Schedule 11: Further provision relating to pension schemes: Northern Ireland
641 This Schedule makes provision for Northern Ireland similar to that made by Schedule 10 and Part 5.
Part 1 Funding of defined benefit schemes
642 Part 1 of the Schedule makes provision for Northern Ireland similar to that made by Parts 1 and 2 of Schedule 10.
643 The paragraphs in Part 1 of Schedule 11 correspond to the paragraphs of the same number in Schedule 10. The power to make regulations contained in amendments made by this paragraph vests in the Department for Communities in Northern Ireland.
Part 2 Other provision
644 Part 2 of the Schedule makes provision for Northern Ireland similar to that made by Part 5, clauses 124 to clause 127.

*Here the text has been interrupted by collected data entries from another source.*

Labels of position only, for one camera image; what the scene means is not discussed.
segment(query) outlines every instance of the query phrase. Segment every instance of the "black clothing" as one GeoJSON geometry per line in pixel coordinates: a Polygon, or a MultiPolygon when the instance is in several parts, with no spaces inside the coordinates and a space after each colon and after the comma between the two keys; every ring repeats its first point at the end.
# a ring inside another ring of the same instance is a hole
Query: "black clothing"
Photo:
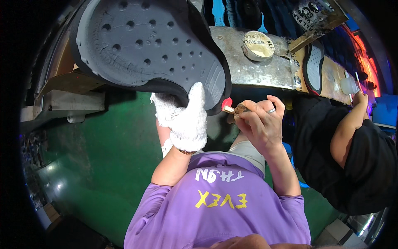
{"type": "Polygon", "coordinates": [[[370,120],[354,133],[344,169],[333,159],[330,142],[346,106],[323,97],[293,100],[293,157],[306,183],[340,212],[362,215],[391,204],[397,187],[398,156],[394,142],[370,120]]]}

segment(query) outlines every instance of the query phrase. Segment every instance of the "wooden brush handle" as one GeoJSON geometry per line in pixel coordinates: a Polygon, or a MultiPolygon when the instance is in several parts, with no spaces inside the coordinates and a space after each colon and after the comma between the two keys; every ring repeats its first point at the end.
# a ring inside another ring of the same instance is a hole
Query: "wooden brush handle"
{"type": "Polygon", "coordinates": [[[234,115],[235,115],[235,116],[239,116],[239,114],[240,114],[240,113],[243,113],[243,112],[250,112],[250,110],[249,110],[248,108],[246,108],[244,105],[239,104],[239,105],[235,108],[234,115]]]}

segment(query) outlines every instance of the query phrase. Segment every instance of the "wristwatch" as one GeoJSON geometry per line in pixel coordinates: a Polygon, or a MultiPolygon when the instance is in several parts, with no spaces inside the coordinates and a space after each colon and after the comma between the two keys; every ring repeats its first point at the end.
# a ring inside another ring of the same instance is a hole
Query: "wristwatch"
{"type": "Polygon", "coordinates": [[[185,154],[185,155],[193,155],[193,154],[195,154],[196,153],[196,151],[191,151],[191,152],[188,152],[188,151],[183,151],[183,150],[181,150],[181,149],[179,149],[179,148],[176,148],[179,152],[181,152],[181,153],[183,153],[183,154],[185,154]]]}

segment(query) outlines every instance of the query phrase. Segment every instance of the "orange light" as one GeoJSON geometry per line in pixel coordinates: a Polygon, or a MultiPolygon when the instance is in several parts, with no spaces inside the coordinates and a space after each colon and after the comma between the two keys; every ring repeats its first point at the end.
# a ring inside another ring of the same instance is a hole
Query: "orange light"
{"type": "Polygon", "coordinates": [[[380,87],[378,83],[378,77],[377,77],[377,68],[375,65],[375,61],[373,58],[368,58],[367,53],[366,53],[366,48],[365,44],[363,43],[362,39],[358,35],[354,35],[347,25],[343,24],[343,29],[344,31],[350,36],[351,41],[354,45],[355,48],[355,53],[356,57],[358,58],[359,63],[363,67],[363,71],[368,74],[367,82],[373,82],[377,88],[373,90],[373,93],[375,94],[375,97],[380,97],[380,87]]]}

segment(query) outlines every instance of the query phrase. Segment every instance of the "yellow lettering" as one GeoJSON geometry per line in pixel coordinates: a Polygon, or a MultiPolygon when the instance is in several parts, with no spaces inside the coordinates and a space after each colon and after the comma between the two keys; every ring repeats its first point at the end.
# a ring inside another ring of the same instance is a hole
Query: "yellow lettering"
{"type": "Polygon", "coordinates": [[[234,209],[234,205],[232,204],[231,196],[230,196],[229,194],[227,194],[227,195],[225,196],[225,199],[222,201],[220,207],[222,207],[224,204],[226,204],[227,201],[229,202],[229,206],[230,206],[232,209],[234,209]]]}
{"type": "Polygon", "coordinates": [[[200,190],[198,190],[199,191],[199,194],[200,194],[200,200],[198,201],[198,203],[195,205],[195,207],[197,207],[197,208],[199,208],[202,204],[204,204],[205,206],[207,206],[206,205],[206,197],[209,195],[209,192],[205,192],[204,194],[202,194],[202,192],[200,192],[200,190]]]}
{"type": "Polygon", "coordinates": [[[236,207],[237,209],[239,209],[239,208],[246,208],[246,202],[247,202],[247,200],[246,200],[246,194],[238,194],[238,196],[239,196],[239,197],[242,197],[242,199],[239,200],[239,202],[241,202],[242,205],[236,205],[235,207],[236,207]]]}
{"type": "Polygon", "coordinates": [[[210,204],[210,205],[208,205],[207,207],[208,208],[211,208],[211,207],[215,207],[215,206],[218,206],[218,201],[220,200],[220,198],[221,198],[221,195],[218,195],[218,194],[211,194],[212,196],[214,196],[214,197],[217,197],[217,199],[214,199],[213,201],[213,203],[212,204],[210,204]]]}

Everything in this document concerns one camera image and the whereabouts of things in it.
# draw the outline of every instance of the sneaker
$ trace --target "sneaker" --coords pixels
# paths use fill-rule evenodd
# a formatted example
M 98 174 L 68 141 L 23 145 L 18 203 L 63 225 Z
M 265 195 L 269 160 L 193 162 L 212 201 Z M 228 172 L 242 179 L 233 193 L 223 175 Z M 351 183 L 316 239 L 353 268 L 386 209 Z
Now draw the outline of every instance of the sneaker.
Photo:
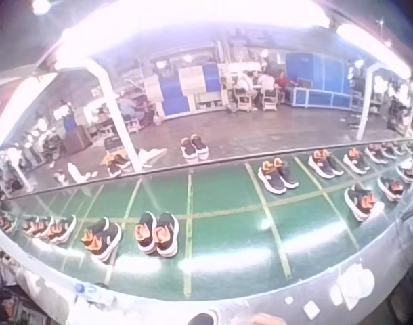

645 Paragraph 12 (transfer rights: exercise of right to cash equivalent) corresponds to clause 124. The power to make regulations contained in amendments made by this paragraph vests in the Department for Communities in Northern Ireland.
646 Paragraph 13 (the Pension Protection Fund: modification of provisions relating to pensionable service) corresponds to clause 125.
647 Paragraph 14 (administration charges) corresponds to clause 126.
648 Paragraph 15 (categories of pension schemes: repeal of provisions of Pension Schemes Act (Northern Ireland) 2016) corresponds to clause 127.
649 This paragraph repeals uncommenced provisions of the Pension Schemes Act (Northern Ireland) 2016 which have been superseded by the provisions in Part 2 of the Bill.
Part 6: Final
Clause 129: Extent
650 This clause sets out the extent of the Bill. More detail is given on page 13 and at Annex A of these notes. Subsection (4) provides that amendments or repeals made by this Bill to other enactments have the same extent as the enactment concerned.
Clause 130: Commencement
651 This clause makes provision for the coming into force of the Bill. Subsection (3) sets out the provisions which will come into force on the day the Bill is passed. Subsection (2) sets out the provisions which will come into force on the day that the Department for Communities in Northern Ireland will appoint by order. The remainder of the Bill will come into force on the day appointed in regulations made by the Secretary of State (subsection 1). Subsections (4) to (8) make further provision regarding regulations and orders under this clause.
Clause 131: Short title
652 This section states that the Act may be cited as the Pension Schemes Act 2020.